One distinction between natural photochemistry and artificial photosynthesis is the number of electrons transferred at the same time—the latter relies on multi-electron transfer reactions. Now, a group from the University of Basel, Switzerland, has made an important step toward achieving artificial photosynthesis: they developed a molecule that can store four charges—two positive and two negative—simultaneously under light irradiation.
The overarching goal is to convert sunlight into carbon-neutral fuels. However, the new molecule has not yet created a functioning artificial photosynthesis system. “But we have identified and implemented an important piece of the puzzle,” says Oliver Wenger, PhD, professor at the University of Basel. The new findings from the study help to improve the understanding of the electron transfers that are central to artificial photosynthesis. “We hope that this will help us contribute to new prospects for a sustainable energy future,” he adds.
This work is published in Nature Chemistry in the article, “Photoinduced Double Charge Accumulation in a Molecular Compound.”
In addition to being the foundation of virtually all life, photosynthesis could also be the key to environmentally friendly fuels. One area that researchers are exploring is to imitate natural photosynthesis and use sunlight to produce high-energy compounds: solar fuels such as hydrogen, methanol, and synthetic petrol. If burned, they would produce only as much carbon dioxide as was needed to produce the fuels. In other words, they would be carbon-neutral.
The intermediate storage of multiple charges is an important prerequisite for converting sunlight into chemical energy: the charges can be used to drive reactions—for example, to split water into hydrogen and oxygen.
The newly developed molecule reported here—a molecular donor–photosensitizer–acceptor compound in which light absorption leads to the reversible accumulation of two positive and two negative charges—consists of five parts that are linked in a series and each performs a specific task. One side of the molecule has two parts that release electrons and are positively charged in the process. Two on the other side pick up the electrons, which causes them to become negatively charged. In the middle, the chemists placed a component that captures sunlight and starts the electron transfer. More specifically, the authors write that the resulting photoproduct “forms with an overall quantum yield of 37%, has a lifetime of more than 100 ns and stores 3.0 eV of energy.”

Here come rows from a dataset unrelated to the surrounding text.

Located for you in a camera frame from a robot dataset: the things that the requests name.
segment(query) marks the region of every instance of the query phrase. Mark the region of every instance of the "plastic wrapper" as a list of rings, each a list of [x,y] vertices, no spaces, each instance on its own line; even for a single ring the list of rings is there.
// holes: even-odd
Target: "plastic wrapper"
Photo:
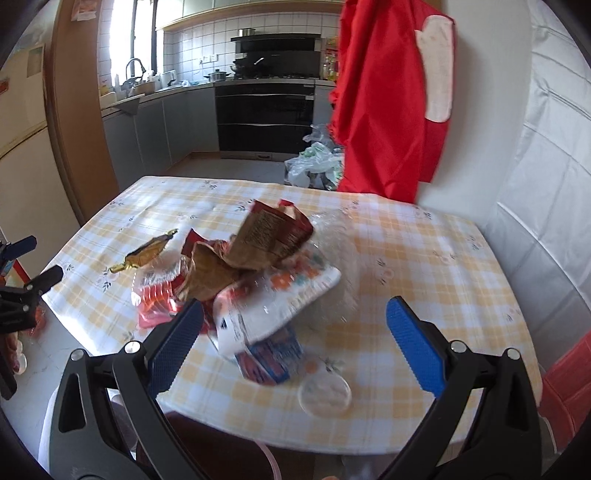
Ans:
[[[183,308],[175,291],[187,275],[187,258],[163,252],[148,265],[137,269],[131,302],[138,309],[140,328],[152,328],[169,322]]]
[[[283,383],[298,373],[303,350],[288,325],[236,355],[242,376],[260,385]]]
[[[309,216],[314,234],[308,241],[326,261],[340,271],[336,287],[303,309],[294,319],[312,328],[346,322],[358,310],[359,264],[353,219],[342,210],[328,210]]]
[[[286,180],[294,187],[334,190],[343,177],[344,154],[332,153],[320,142],[314,142],[296,158],[285,161]],[[313,184],[313,175],[323,174],[322,186]]]
[[[213,302],[219,352],[234,355],[269,338],[339,279],[339,270],[307,244],[281,265],[226,287]]]

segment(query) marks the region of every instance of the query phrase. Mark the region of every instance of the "red cloth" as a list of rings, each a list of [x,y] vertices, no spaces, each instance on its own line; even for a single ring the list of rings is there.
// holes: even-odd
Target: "red cloth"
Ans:
[[[538,411],[550,422],[556,446],[561,451],[591,410],[591,332],[552,365],[542,383]]]
[[[449,122],[425,119],[416,30],[441,15],[421,0],[347,0],[341,14],[339,80],[331,94],[335,140],[345,146],[340,192],[412,203],[430,181]]]

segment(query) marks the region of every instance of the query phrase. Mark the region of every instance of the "white patch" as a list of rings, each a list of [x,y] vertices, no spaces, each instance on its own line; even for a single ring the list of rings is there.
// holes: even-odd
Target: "white patch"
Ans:
[[[425,118],[446,122],[452,114],[453,23],[442,15],[431,15],[426,18],[423,30],[415,33],[425,70]]]

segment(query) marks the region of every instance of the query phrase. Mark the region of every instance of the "countertop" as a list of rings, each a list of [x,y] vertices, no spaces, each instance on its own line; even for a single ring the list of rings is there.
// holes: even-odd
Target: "countertop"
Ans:
[[[325,86],[325,87],[334,87],[335,83],[331,80],[318,80],[318,79],[290,79],[290,78],[270,78],[270,79],[242,79],[242,80],[226,80],[225,82],[217,82],[220,85],[248,85],[248,84],[252,84],[252,83],[299,83],[302,85],[315,85],[315,86]],[[182,87],[182,86],[174,86],[174,87],[168,87],[168,88],[164,88],[161,90],[158,90],[155,93],[152,93],[151,95],[137,95],[138,97],[141,97],[139,99],[140,103],[144,103],[144,102],[149,102],[151,100],[157,100],[159,98],[168,96],[168,95],[173,95],[175,93],[179,93],[179,92],[188,92],[190,90],[197,90],[197,89],[201,89],[201,88],[211,88],[214,87],[215,83],[212,82],[207,82],[207,83],[202,83],[200,85],[191,85],[188,87]],[[117,107],[115,106],[108,106],[105,109],[102,109],[100,111],[100,115],[101,117],[106,117],[109,115],[112,115],[113,113],[117,113],[120,112],[121,110],[119,110]]]

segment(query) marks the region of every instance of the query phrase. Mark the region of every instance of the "plastic bag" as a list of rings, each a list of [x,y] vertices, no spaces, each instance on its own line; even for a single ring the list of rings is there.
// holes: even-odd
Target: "plastic bag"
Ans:
[[[309,243],[316,246],[327,262],[340,271],[340,281],[319,299],[304,308],[295,322],[312,328],[346,322],[358,309],[359,265],[352,232],[353,219],[342,210],[328,210],[309,216],[314,234]]]
[[[331,182],[328,184],[321,177],[322,185],[316,188],[334,190],[343,177],[344,154],[334,154],[332,150],[320,142],[314,142],[296,158],[285,161],[287,181],[295,186],[308,188],[315,179],[314,174],[324,174],[324,178]]]
[[[330,137],[330,132],[326,124],[310,125],[312,127],[312,133],[306,135],[302,140],[304,142],[319,142],[332,151],[335,147]]]
[[[138,326],[152,328],[169,322],[182,308],[174,292],[188,271],[187,259],[165,251],[134,275],[131,303],[138,309]]]
[[[339,279],[339,270],[306,244],[281,264],[224,288],[213,301],[220,354],[234,355],[269,338]]]

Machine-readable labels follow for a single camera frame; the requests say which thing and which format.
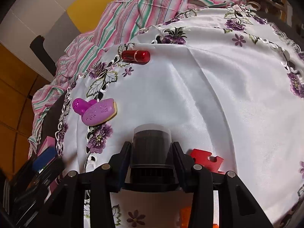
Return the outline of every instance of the red capsule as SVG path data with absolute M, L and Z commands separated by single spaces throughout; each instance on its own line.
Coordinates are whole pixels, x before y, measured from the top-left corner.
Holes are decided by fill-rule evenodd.
M 150 53 L 146 50 L 125 50 L 121 53 L 122 59 L 125 61 L 148 63 L 150 61 Z

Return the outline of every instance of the pink striped fabric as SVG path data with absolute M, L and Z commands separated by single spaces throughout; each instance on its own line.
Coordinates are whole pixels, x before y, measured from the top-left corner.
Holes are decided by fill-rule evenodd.
M 97 28 L 80 34 L 66 48 L 66 54 L 56 63 L 57 72 L 50 85 L 38 90 L 32 106 L 35 114 L 32 136 L 28 139 L 32 152 L 36 153 L 40 143 L 43 119 L 74 82 L 78 74 L 84 73 L 107 52 L 109 47 L 128 42 L 135 33 L 151 25 L 157 25 L 174 18 L 179 12 L 192 8 L 216 5 L 220 3 L 240 3 L 241 0 L 115 0 L 108 4 Z

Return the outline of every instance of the clear plastic lid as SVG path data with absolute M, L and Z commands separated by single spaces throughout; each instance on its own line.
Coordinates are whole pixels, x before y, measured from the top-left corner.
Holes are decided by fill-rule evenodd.
M 159 124 L 134 129 L 130 167 L 173 168 L 171 131 Z

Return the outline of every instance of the purple plastic case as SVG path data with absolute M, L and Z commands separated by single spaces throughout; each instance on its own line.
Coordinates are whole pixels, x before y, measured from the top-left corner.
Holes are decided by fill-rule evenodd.
M 89 102 L 77 98 L 72 107 L 76 113 L 81 115 L 82 122 L 87 126 L 96 126 L 111 119 L 117 113 L 117 106 L 112 98 L 97 102 L 95 99 Z

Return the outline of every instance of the red foam puzzle piece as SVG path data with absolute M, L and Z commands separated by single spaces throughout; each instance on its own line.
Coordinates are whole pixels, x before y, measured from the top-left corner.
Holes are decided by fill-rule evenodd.
M 196 164 L 200 164 L 212 172 L 224 174 L 224 172 L 218 170 L 224 159 L 219 156 L 216 156 L 215 162 L 212 162 L 208 159 L 208 157 L 210 157 L 211 155 L 211 152 L 199 149 L 193 149 L 192 153 L 190 154 L 190 156 L 195 159 Z

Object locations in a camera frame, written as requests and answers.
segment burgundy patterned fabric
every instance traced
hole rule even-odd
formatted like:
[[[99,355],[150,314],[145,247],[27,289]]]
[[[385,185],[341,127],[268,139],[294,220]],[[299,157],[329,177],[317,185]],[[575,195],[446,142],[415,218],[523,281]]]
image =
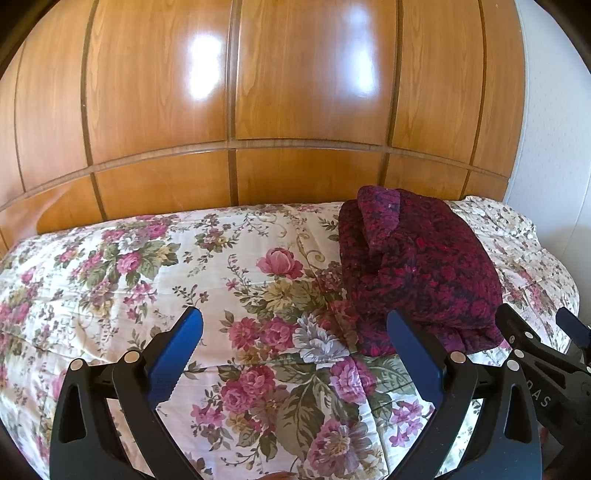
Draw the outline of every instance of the burgundy patterned fabric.
[[[386,315],[398,310],[447,351],[480,352],[503,341],[495,326],[501,283],[470,227],[439,199],[366,186],[339,213],[347,295],[362,354],[394,353]]]

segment wooden paneled wall
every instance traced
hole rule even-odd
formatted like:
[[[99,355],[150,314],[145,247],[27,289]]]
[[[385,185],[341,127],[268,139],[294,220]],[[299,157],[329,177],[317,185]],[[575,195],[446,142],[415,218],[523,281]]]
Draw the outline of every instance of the wooden paneled wall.
[[[513,0],[61,0],[0,79],[0,253],[102,220],[504,195]]]

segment floral bedspread
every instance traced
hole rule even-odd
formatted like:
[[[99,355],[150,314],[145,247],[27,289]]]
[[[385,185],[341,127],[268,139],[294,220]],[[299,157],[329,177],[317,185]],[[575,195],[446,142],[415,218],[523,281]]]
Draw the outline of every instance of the floral bedspread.
[[[187,305],[203,313],[203,339],[158,412],[204,478],[283,471],[363,480],[393,471],[433,406],[398,356],[356,353],[340,205],[145,215],[13,248],[0,273],[0,419],[41,477],[72,359],[117,361],[172,327]],[[504,300],[565,351],[554,314],[560,306],[577,313],[578,292],[534,225],[478,197],[450,206],[491,256]],[[502,345],[472,359],[500,364],[507,354]],[[110,407],[130,460],[149,472],[118,403]],[[444,471],[461,458],[479,407],[474,401]]]

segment pink flower pattern
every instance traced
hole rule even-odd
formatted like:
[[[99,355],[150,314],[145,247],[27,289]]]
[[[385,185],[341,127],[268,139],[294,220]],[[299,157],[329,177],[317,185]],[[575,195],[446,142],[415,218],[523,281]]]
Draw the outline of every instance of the pink flower pattern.
[[[213,408],[211,405],[199,408],[197,405],[193,405],[193,411],[191,416],[195,417],[195,423],[197,425],[207,425],[210,428],[219,428],[222,426],[226,416],[222,413],[222,406]]]
[[[242,372],[240,385],[254,400],[254,397],[260,396],[275,386],[275,375],[266,365],[251,367]]]
[[[244,350],[252,347],[261,335],[257,322],[249,317],[244,317],[240,322],[234,322],[228,334],[232,341],[232,348],[244,348]]]
[[[252,406],[252,397],[238,380],[228,381],[221,390],[224,408],[231,413],[244,413]]]
[[[261,339],[273,351],[285,352],[294,347],[293,333],[296,328],[296,325],[288,325],[279,317],[275,317],[264,326]]]
[[[368,386],[373,385],[375,390],[375,379],[371,378],[371,373],[364,367],[363,376]],[[366,399],[366,391],[363,389],[363,383],[359,374],[356,362],[347,357],[334,364],[330,368],[330,385],[335,388],[337,395],[348,403],[363,404]]]
[[[271,248],[264,257],[256,262],[256,266],[267,275],[278,275],[290,280],[302,277],[303,265],[294,260],[294,254],[285,248]]]
[[[117,262],[117,271],[124,275],[127,272],[134,272],[141,262],[141,254],[137,251],[123,255]]]

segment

In order to generate the four charges, the researchers took a stepwise approach using two flashes of light. The first flash of light hits the molecule and triggers a reaction in which a positive and a negative charge are generated. These charges travel outward to the opposite ends of the molecule. With the second flash of light, the same reaction occurs again, so that the molecule then contains two positive and two negative charges. “This stepwise excitation makes it possible to use significantly dimmer light. As a result, we are already moving close to the intensity of sunlight,” explains Mathis Brändlin, a graduate student in the Wenger lab. “In addition, the charges in the molecule remain stable long enough to be used for further chemical reactions.”
The authors add that this work “represents a step towards more application-oriented research on solar fuels from fundamental studies of photoinduced (single) electron transfer.”